KPI table for 20 operators

The table below is a good first baseline when moving from a pilot to a 20-operator team. Each operator runs three tasks: bag packing, box loading, and cart pushing. During evaluation, start with 10 trials per operator per task per day before increasing production data collection.

Metric	Definition	Suggested formula	Week 1 threshold
Task success	Final task criteria met without a safety violation	`success_trials / total_trials`	Track by task, not only globally
Subgoal success	Steps such as grasp, sidestep, squat, place	`subgoal_pass / total_trials`	At least two subgoals per task
Balance failure	Fall, emergency stop from tilt, center-of-mass or IMU violation	`balance_fail_trials / total_trials`	As close to zero as possible
Intervention rate	Pause, reset, manual override, or human rescue	`interventions / minute` or `trials_with_intervention / trials`	Should fall each week
Command latency	From camera/state frame to command received by robot	p50, p95, p99	Separate 10 Hz and 50 Hz loops
Loop miss rate	VLA or LMO missed its deadline	`missed_ticks / expected_ticks`	Stricter for LMO than VLA
Data acceptance	Episode approved for training	`accepted_episodes / recorded_episodes`	Do not optimize blindly
Discard reason	Why the episode was rejected	Fixed taxonomy	Required
Operator throughput	Accepted episodes per hour	`accepted / active_hours`	Compare with team median
Recovery time	Time from failure to next trial	median, p90	Used for ops improvement

A minimal CSV schema:

date,operator_id,robot_id,task,trial_id,success,subgoal_1,subgoal_2,balance_failure,interventions,accepted,discard_reason,vla_p95_ms,lmo_p95_ms,total_seconds
2026-06-10,op_03,x2_01,bag_packing,trial_004,true,true,true,false,0,true,,118,8,42.6
2026-06-10,op_03,x2_01,box_loading,trial_005,false,true,false,false,1,false,place_miss_after_turn,126,9,51.2
2026-06-10,op_11,x2_01,cart_pushing,trial_002,false,true,false,true,2,false,balance_push_load,135,11,28.4

Do not start with an elaborate dashboard. Start with clean event rows. If every row has task, operator, trial, success, failure mode, and latency, you already have enough information to decide whether next week should focus on operator training, controller fixes, or more data collection.

Defining success for the three benchmarks

WholeBodyVLA uses three main task suites: Bag Packing, Box Loading, and Cart Pushing. The project page describes sequences involving bimanual grasping, sidestepping, squatting, grasping and lifting a box, turning toward a cart, grasping a cart handle, pushing forward, and pushing a load above 50 kg. The appendix also discusses object and load variations: replacing a bag with a different bag, replacing box contents with plastic containers, and replacing the carton on the cart with 60 kg barbell plates.

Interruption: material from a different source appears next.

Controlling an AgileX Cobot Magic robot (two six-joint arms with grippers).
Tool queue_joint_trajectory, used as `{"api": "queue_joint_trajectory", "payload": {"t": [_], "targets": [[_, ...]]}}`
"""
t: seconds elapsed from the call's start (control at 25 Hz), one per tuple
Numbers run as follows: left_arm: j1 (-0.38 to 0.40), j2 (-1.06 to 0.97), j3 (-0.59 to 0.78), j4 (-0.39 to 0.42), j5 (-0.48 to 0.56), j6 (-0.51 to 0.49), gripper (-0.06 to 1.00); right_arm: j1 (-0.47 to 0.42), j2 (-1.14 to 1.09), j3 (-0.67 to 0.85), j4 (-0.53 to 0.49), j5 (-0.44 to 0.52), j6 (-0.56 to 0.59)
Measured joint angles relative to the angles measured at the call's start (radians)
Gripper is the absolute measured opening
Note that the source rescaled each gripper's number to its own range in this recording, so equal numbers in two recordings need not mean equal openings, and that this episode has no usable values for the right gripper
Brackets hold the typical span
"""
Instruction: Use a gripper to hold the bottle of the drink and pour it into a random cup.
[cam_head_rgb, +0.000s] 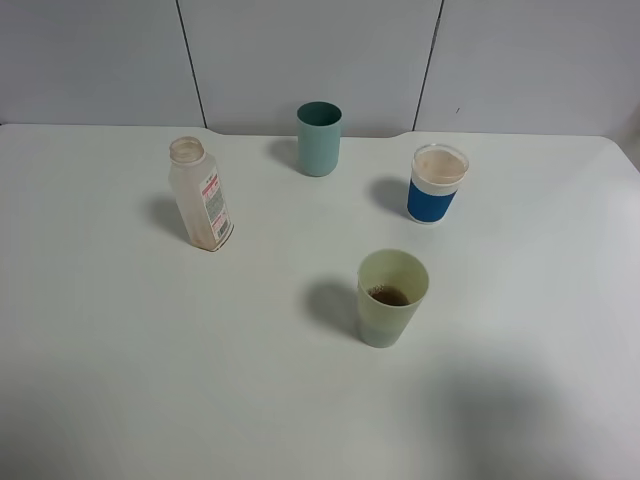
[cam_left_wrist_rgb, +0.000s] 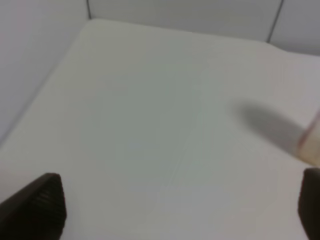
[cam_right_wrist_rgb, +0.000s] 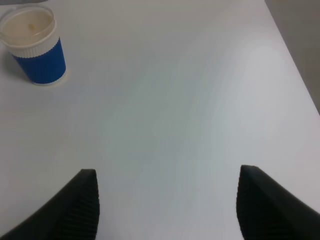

You do not need to copy the entire benchmark on day one, but you should preserve the key idea: every task must force the robot to coordinate legs, arms, torso, and balance.

Task	Subgoal 1	Subgoal 2	Final success	Failure modes to log
Bag Packing	Grasp bag with two hands or the configured main hand	Sidestep and squat toward carton	Bag is inside the carton and robot remains stable	miss grasp, bag drop, squat drift, place outside
Box Loading	Squat and grasp box	Rise and turn toward cart	Box is placed on the cart target region	box tilt, turn overshoot, hand slip, torso lean
Cart Pushing	Grasp handle	Push ahead along path	Cart moves the target distance without severe robot drift	handle miss, lateral drift, foot slip, balance fail

For beginners, always separate task_success from subgoal_success. A box-loading trial may fail at placement while still proving that squat and grasp improved. If you only store final success, the model owner cannot tell whether to fix perception, action decoding, or LMO.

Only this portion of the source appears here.